_Task details_
All of the data must be printed exactly; please include every line.

:: Collected data

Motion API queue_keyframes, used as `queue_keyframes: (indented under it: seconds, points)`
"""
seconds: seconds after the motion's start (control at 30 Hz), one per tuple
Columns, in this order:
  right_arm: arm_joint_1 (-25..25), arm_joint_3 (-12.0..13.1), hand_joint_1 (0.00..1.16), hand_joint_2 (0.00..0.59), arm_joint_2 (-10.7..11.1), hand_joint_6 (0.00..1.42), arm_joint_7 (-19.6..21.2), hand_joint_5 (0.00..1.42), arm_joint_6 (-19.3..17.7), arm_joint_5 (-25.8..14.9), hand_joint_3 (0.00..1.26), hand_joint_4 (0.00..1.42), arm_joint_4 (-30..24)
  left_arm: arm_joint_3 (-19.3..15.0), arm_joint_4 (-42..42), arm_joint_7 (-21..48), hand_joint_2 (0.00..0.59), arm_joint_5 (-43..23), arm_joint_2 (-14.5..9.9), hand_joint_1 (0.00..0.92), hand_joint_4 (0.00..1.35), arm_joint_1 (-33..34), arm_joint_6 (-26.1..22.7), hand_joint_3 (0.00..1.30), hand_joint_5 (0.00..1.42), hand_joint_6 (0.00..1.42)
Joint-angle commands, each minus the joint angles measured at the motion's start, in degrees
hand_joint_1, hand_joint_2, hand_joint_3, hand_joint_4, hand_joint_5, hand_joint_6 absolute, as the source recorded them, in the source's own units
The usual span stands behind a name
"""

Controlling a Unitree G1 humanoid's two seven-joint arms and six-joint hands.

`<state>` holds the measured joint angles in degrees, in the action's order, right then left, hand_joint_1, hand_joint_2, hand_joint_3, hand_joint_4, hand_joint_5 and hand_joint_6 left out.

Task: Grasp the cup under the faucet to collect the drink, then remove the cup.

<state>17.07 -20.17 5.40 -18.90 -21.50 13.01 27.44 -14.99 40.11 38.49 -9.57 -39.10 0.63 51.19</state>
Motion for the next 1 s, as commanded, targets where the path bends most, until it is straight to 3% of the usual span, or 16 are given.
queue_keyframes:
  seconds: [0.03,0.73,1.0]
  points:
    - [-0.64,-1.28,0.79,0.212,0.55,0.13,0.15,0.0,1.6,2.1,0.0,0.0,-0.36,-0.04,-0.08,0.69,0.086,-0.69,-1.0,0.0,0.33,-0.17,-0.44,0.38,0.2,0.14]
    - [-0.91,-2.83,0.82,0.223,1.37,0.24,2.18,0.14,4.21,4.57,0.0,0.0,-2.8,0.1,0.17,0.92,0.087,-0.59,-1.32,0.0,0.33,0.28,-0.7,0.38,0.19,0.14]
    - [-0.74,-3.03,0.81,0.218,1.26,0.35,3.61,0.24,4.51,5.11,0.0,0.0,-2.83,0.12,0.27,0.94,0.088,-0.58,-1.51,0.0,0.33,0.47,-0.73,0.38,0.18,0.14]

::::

_Task result_
Motion API queue_keyframes, used as `queue_keyframes: (indented under it: seconds, points)`
"""
seconds: seconds after the motion's start (control at 30 Hz), one per tuple
Columns, in this order:
  right_arm: arm_joint_1 (-25..25), arm_joint_3 (-12.0..13.1), hand_joint_1 (0.00..1.16), hand_joint_2 (0.00..0.59), arm_joint_2 (-10.7..11.1), hand_joint_6 (0.00..1.42), arm_joint_7 (-19.6..21.2), hand_joint_5 (0.00..1.42), arm_joint_6 (-19.3..17.7), arm_joint_5 (-25.8..14.9), hand_joint_3 (0.00..1.26), hand_joint_4 (0.00..1.42), arm_joint_4 (-30..24)
  left_arm: arm_joint_3 (-19.3..15.0), arm_joint_4 (-42..42), arm_joint_7 (-21..48), hand_joint_2 (0.00..0.59), arm_joint_5 (-43..23), arm_joint_2 (-14.5..9.9), hand_joint_1 (0.00..0.92), hand_joint_4 (0.00..1.35), arm_joint_1 (-33..34), arm_joint_6 (-26.1..22.7), hand_joint_3 (0.00..1.30), hand_joint_5 (0.00..1.42), hand_joint_6 (0.00..1.42)
Joint-angle commands, each minus the joint angles measured at the motion's start, in degrees
hand_joint_1, hand_joint_2, hand_joint_3, hand_joint_4, hand_joint_5, hand_joint_6 absolute, as the source recorded them, in the source's own units
The usual span stands behind a name
"""

Controlling a Unitree G1 humanoid's two seven-joint arms and six-joint hands.

`<state>` holds the measured joint angles in degrees, in the action's order, right then left, hand_joint_1, hand_joint_2, hand_joint_3, hand_joint_4, hand_joint_5 and hand_joint_6 left out.

Task: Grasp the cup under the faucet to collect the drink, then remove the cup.

<state>17.07 -20.17 5.40 -18.90 -21.50 13.01 27.44 -14.99 40.11 38.49 -9.57 -39.10 0.63 51.19</state>
Motion for the next 1 s, as commanded, targets where the path bends most, until it is straight to 3% of the usual span, or 16 are given.
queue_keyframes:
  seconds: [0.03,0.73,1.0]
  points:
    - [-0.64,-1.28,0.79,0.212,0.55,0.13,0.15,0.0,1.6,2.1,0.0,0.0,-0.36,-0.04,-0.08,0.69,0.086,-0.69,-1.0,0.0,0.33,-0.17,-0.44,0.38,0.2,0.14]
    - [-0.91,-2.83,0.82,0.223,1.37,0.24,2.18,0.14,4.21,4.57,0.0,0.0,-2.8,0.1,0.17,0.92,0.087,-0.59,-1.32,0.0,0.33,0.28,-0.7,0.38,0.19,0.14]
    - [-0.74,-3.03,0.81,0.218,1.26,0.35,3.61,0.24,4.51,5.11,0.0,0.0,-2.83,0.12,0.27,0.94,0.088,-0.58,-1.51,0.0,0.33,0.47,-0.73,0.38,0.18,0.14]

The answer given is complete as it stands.